Les deux hommes ont été pendus en public, une méthode qui, selon les organisations de défense des droits de l’homme, vise à semer la peur parmi la population. La vague de manifestations a débuté en réaction à la crise économique, mais s’est rapidement transformée en un soulèvement plus large contre le régime autoritaire. Les autorités iraniennes ont réprimé les manifestations avec une grande sévérité. Selon les chiffres officiels, ces événements ont fait plus de 3 000 morts, bien que Téhéran en attribue la responsabilité à ce qu’il qualifie "d’actes terroristes" orchestrés par les États-Unis et Israël.
Ces exécutions s’inscrivent dans le cadre d’une augmentation générale du nombre de condamnations à mort en Iran. Des organisations de défense des droits de l’homme telles qu’Amnesty International classent l’Iran, après la Chine, parmi les pays où le nombre d’exécutions est le plus élevé au monde, avec au moins 1 639 personnes exécutées en 2025.
Les critiques internationales à l’égard de l’approche iranienne s’intensifient
Depuis le début de la guerre, le 28 février, ce nombre a encore augmenté, et une grande partie des personnes exécutées avaient été condamnées en lien avec les manifestations. La peine de mort devient ainsi non seulement une sanction pénale, mais aussi un instrument politique dans la lutte acharnée que mène le régime contre la dissidence.

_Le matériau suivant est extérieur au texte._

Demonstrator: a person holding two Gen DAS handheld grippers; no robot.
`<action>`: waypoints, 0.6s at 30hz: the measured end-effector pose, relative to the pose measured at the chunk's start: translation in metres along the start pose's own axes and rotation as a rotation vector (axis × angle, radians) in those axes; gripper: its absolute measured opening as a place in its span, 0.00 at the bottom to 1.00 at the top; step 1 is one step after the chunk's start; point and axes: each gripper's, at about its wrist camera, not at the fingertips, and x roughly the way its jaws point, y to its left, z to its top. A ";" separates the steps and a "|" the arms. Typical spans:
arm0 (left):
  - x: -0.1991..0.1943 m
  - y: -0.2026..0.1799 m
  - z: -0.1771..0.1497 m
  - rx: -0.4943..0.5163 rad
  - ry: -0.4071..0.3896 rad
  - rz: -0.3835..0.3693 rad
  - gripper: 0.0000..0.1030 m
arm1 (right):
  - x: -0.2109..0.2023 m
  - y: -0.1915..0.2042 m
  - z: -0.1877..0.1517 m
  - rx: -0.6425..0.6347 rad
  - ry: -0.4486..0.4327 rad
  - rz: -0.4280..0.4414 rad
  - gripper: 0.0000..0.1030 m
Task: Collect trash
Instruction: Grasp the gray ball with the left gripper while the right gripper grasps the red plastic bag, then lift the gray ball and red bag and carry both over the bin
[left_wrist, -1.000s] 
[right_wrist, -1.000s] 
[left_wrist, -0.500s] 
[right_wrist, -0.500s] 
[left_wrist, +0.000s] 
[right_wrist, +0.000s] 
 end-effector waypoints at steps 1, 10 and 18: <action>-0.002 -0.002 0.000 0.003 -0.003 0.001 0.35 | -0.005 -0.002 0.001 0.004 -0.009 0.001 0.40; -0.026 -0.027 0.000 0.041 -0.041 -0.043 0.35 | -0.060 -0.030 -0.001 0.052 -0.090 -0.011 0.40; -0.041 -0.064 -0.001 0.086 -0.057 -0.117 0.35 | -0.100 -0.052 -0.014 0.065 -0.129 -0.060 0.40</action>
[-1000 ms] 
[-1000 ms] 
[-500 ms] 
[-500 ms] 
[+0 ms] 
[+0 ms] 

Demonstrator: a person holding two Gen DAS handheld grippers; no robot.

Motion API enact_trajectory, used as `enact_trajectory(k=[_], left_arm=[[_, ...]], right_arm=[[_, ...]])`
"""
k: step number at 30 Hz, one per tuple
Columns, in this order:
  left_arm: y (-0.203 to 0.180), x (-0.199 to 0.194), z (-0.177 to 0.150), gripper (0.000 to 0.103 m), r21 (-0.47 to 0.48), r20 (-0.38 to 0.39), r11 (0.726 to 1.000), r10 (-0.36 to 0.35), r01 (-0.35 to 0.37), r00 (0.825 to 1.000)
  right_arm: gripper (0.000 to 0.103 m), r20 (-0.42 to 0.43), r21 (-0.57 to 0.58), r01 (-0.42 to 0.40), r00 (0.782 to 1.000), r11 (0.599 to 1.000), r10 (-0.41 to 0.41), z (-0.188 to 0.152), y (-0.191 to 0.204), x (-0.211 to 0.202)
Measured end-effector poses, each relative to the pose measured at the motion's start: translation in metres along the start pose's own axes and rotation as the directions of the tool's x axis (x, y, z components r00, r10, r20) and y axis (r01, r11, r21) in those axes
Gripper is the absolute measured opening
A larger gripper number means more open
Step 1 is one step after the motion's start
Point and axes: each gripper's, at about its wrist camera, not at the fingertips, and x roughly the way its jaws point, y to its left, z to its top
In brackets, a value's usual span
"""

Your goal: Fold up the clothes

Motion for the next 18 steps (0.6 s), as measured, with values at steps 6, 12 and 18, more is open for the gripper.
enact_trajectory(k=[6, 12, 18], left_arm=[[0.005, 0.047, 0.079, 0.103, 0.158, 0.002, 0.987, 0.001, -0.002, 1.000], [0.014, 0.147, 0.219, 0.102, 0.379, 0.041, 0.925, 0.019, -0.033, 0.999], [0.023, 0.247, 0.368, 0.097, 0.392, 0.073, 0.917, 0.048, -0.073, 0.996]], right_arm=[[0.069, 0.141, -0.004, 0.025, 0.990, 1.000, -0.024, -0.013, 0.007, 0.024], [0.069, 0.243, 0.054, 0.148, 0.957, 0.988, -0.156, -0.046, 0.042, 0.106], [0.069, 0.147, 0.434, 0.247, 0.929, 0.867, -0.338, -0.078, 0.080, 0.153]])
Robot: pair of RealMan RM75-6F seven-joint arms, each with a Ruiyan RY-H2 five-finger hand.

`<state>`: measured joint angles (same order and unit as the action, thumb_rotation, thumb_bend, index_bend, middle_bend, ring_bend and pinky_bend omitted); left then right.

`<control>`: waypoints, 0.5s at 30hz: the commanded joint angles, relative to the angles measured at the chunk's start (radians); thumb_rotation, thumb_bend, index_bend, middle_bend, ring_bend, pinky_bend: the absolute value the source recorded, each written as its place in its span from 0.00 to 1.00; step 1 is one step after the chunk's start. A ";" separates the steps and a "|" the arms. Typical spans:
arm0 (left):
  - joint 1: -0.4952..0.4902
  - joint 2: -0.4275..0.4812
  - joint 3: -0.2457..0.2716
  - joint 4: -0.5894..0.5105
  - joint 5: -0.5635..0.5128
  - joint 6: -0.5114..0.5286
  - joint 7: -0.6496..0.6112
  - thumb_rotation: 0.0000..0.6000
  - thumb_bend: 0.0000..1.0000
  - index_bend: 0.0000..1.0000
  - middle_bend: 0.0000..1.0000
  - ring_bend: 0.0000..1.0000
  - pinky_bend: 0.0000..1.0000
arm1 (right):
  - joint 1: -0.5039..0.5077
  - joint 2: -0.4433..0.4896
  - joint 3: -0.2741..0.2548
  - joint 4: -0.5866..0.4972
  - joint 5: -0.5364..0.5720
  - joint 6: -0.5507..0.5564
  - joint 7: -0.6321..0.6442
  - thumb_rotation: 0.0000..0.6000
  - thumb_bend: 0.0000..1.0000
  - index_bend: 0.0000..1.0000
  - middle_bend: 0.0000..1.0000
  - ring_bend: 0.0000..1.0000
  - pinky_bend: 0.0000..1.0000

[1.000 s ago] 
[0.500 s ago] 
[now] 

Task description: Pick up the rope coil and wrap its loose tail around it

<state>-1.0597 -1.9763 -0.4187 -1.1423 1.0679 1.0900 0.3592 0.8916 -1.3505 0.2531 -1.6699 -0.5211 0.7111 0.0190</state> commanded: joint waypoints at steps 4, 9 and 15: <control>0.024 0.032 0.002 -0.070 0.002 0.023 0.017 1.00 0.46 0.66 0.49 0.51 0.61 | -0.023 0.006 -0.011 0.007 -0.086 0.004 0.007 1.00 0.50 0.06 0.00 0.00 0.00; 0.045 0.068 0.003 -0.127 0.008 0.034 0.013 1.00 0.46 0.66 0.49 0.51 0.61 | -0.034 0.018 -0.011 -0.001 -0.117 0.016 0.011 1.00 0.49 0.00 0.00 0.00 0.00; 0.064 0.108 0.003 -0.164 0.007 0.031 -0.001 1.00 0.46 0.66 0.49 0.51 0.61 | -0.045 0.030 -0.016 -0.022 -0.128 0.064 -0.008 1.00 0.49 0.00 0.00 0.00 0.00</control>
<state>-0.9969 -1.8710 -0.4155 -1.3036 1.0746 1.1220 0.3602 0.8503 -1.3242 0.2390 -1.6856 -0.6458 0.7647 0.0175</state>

Au niveau international, les critiques à l’égard de l’approche iranienne ne cessent de s’amplifier. Les organisations de défense des droits de l’homme et les experts de l’ONU avertissent que Téhéran utilise la peine de mort pour réprimer les manifestations et intimider les dissidents. Selon Human Rights Watch et l’ONU, le risque est grand que d’autres condamnations à mort soient exécutées, alors que les autorités accélèrent le déroulement des procès et que les familles sont déjà convoquées pour les dernières visites.